**** Data section
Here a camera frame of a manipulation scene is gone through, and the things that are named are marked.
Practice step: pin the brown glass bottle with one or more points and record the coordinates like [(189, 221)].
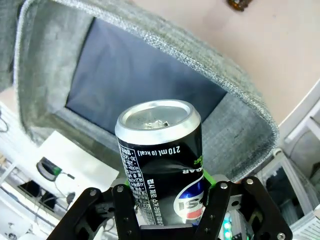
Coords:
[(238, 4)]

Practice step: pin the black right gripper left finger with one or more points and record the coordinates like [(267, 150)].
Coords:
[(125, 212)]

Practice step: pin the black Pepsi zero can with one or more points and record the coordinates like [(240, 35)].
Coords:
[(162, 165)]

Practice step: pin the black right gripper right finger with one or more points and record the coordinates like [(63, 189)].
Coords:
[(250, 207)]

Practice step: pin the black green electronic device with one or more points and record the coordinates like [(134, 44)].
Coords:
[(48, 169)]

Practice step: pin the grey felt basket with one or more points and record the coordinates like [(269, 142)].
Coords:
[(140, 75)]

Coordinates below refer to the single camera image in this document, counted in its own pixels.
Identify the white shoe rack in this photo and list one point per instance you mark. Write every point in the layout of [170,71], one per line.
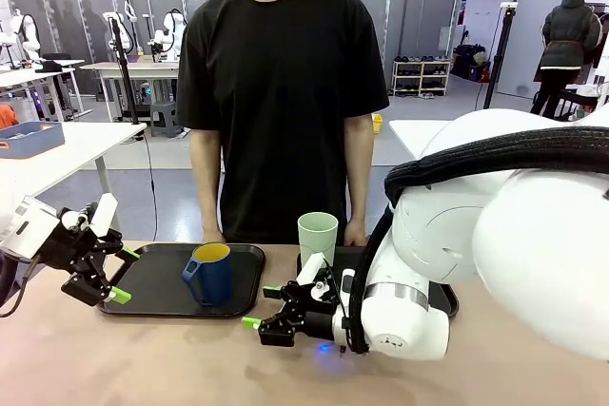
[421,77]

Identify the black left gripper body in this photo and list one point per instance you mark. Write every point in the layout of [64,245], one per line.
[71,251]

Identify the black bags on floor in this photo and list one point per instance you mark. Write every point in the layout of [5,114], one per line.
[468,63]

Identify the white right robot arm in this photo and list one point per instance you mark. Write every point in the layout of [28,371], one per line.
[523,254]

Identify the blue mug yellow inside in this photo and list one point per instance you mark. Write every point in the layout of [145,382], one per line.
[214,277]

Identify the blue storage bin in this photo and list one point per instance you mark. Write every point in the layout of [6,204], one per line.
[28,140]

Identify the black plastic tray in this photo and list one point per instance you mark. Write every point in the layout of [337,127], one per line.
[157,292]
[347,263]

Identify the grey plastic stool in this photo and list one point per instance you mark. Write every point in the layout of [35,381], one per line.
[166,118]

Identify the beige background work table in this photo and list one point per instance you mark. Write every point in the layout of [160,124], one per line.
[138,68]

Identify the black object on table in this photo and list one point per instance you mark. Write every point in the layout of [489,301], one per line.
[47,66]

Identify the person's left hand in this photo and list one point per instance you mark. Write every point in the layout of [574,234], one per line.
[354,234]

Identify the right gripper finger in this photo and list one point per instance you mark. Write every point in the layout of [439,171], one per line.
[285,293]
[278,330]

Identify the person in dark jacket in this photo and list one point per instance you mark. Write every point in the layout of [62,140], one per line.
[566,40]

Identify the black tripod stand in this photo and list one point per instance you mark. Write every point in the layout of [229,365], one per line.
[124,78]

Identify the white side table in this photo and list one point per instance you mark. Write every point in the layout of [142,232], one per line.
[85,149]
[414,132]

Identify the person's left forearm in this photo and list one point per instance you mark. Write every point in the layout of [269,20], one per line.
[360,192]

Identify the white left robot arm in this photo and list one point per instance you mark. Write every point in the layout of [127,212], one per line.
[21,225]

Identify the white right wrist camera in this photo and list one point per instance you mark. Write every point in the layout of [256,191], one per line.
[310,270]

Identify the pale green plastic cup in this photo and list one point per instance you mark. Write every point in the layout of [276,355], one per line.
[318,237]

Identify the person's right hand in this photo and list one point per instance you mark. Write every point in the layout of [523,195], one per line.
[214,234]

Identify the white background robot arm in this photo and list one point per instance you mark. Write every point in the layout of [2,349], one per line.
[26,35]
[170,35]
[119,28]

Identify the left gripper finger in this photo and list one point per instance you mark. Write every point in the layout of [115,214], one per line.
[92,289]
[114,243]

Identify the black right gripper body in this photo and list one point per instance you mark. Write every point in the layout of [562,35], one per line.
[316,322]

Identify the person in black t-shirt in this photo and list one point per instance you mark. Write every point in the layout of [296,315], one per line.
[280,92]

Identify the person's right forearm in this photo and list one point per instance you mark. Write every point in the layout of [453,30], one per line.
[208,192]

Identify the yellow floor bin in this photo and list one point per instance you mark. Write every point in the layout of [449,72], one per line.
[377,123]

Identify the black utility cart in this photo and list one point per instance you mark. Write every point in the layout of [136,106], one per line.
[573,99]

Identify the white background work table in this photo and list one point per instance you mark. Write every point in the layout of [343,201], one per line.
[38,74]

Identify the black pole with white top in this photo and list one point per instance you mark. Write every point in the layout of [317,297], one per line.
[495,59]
********
**** Data section
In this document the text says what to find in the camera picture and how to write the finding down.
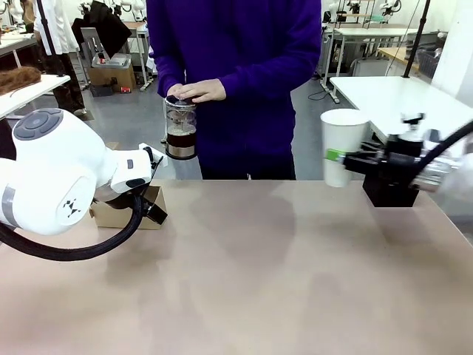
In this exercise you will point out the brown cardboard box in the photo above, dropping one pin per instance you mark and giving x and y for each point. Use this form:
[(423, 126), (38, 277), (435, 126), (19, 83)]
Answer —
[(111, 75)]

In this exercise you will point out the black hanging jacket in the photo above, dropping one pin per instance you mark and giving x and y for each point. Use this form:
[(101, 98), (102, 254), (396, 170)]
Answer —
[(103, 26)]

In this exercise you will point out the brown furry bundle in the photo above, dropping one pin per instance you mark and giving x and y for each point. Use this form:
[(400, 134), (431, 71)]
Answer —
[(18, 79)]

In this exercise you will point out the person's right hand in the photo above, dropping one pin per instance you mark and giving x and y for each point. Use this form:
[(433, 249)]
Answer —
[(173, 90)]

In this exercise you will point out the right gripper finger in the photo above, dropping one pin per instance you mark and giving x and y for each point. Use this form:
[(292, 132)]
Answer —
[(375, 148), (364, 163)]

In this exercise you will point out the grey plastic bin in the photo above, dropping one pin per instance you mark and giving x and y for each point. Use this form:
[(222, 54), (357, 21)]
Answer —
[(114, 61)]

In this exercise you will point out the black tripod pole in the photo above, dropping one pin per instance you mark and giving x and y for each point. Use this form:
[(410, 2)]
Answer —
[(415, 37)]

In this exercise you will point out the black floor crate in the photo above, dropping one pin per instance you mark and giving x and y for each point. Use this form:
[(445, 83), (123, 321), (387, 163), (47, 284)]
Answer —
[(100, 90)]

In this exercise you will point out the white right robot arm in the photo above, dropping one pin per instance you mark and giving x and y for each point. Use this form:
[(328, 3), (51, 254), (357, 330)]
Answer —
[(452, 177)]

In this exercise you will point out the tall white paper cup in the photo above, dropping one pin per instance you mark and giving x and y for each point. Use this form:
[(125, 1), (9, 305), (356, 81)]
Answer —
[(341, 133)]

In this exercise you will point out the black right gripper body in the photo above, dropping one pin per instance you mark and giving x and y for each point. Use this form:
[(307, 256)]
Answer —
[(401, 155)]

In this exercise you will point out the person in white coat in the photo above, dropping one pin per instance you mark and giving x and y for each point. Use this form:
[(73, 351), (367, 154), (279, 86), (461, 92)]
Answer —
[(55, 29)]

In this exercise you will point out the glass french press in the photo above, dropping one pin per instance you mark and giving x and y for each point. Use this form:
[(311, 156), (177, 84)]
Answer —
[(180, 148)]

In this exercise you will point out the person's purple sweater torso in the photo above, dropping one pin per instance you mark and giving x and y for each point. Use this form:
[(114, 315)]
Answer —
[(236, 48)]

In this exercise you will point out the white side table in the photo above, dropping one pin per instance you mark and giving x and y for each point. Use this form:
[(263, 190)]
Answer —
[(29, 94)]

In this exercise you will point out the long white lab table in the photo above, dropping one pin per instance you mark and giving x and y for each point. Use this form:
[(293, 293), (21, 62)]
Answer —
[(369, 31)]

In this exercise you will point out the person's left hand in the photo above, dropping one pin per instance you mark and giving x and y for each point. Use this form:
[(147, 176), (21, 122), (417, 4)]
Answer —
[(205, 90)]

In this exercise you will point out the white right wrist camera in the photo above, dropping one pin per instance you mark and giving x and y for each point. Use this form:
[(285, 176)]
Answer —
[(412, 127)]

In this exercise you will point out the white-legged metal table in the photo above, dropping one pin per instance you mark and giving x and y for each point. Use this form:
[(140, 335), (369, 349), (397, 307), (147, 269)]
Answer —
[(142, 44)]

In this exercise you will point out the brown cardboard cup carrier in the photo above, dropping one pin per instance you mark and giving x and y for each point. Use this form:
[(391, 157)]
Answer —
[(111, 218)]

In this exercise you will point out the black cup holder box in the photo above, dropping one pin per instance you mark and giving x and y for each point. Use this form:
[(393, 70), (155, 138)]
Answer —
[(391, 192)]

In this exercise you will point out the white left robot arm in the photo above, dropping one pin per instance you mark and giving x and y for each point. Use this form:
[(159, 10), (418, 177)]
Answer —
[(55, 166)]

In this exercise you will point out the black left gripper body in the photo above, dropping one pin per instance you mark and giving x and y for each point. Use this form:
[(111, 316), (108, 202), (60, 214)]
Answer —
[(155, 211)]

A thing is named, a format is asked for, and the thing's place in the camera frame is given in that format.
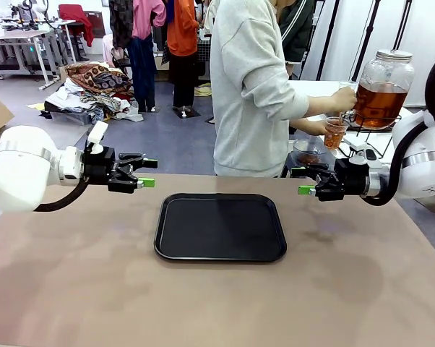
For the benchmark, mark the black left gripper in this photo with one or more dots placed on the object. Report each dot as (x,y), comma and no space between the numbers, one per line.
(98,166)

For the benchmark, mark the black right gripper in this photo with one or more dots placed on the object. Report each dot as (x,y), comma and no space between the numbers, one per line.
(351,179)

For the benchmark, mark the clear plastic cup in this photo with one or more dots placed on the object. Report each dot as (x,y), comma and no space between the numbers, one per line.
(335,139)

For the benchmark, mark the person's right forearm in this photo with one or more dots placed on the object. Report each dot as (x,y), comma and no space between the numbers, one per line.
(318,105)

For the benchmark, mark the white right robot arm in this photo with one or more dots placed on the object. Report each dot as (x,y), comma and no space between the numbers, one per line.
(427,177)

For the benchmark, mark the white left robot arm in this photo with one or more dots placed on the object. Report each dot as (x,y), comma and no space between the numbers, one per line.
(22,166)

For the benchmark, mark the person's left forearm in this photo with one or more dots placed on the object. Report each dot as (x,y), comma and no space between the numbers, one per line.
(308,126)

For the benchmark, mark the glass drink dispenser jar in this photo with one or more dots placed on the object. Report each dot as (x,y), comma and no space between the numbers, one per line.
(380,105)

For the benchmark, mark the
********
**** Data section
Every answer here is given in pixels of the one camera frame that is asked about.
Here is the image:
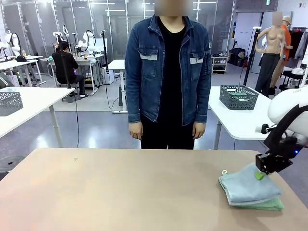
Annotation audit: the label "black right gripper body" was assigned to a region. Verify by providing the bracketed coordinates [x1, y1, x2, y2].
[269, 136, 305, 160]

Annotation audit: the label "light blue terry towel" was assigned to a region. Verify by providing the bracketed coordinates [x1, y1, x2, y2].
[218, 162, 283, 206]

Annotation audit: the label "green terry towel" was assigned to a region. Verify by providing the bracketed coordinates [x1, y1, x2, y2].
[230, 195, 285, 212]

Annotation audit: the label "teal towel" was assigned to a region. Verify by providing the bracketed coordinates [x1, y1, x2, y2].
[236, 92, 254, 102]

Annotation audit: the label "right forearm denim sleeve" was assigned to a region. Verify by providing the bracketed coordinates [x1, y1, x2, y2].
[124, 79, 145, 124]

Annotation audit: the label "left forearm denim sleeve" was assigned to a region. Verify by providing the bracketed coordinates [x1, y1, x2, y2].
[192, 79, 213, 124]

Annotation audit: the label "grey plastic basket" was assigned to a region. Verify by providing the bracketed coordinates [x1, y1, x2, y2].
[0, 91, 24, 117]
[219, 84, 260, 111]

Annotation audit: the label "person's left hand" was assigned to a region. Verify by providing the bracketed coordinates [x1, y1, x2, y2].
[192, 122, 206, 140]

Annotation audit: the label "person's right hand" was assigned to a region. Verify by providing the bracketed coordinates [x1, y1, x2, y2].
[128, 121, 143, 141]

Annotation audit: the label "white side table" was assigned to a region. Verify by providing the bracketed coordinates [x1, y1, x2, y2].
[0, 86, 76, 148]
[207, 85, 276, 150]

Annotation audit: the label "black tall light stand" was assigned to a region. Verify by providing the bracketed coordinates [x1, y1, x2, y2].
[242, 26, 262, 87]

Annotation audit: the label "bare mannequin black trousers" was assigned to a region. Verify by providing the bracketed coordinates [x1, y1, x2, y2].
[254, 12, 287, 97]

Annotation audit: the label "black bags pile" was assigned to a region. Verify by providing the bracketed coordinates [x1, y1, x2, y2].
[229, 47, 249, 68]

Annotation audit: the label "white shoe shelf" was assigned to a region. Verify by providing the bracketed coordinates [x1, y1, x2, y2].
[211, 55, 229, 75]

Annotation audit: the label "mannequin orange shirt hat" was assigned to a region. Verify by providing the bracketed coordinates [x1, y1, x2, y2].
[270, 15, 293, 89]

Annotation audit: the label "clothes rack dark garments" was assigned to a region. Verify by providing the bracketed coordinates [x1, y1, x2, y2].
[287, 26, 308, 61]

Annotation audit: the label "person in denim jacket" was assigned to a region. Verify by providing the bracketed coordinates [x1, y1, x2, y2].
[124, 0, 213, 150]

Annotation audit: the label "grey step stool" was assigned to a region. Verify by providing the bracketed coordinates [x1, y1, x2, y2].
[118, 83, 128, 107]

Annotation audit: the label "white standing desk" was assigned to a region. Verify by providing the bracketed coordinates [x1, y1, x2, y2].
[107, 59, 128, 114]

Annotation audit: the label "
********
§ **What is expected**: Wherever a line above contains the string "document", copy that line.

§ **Answer to this exercise**:
Coordinates below refer to the single camera image in this document, counted in its own pixels.
In this document the text says what to find in the camera picture and how to write the finding down.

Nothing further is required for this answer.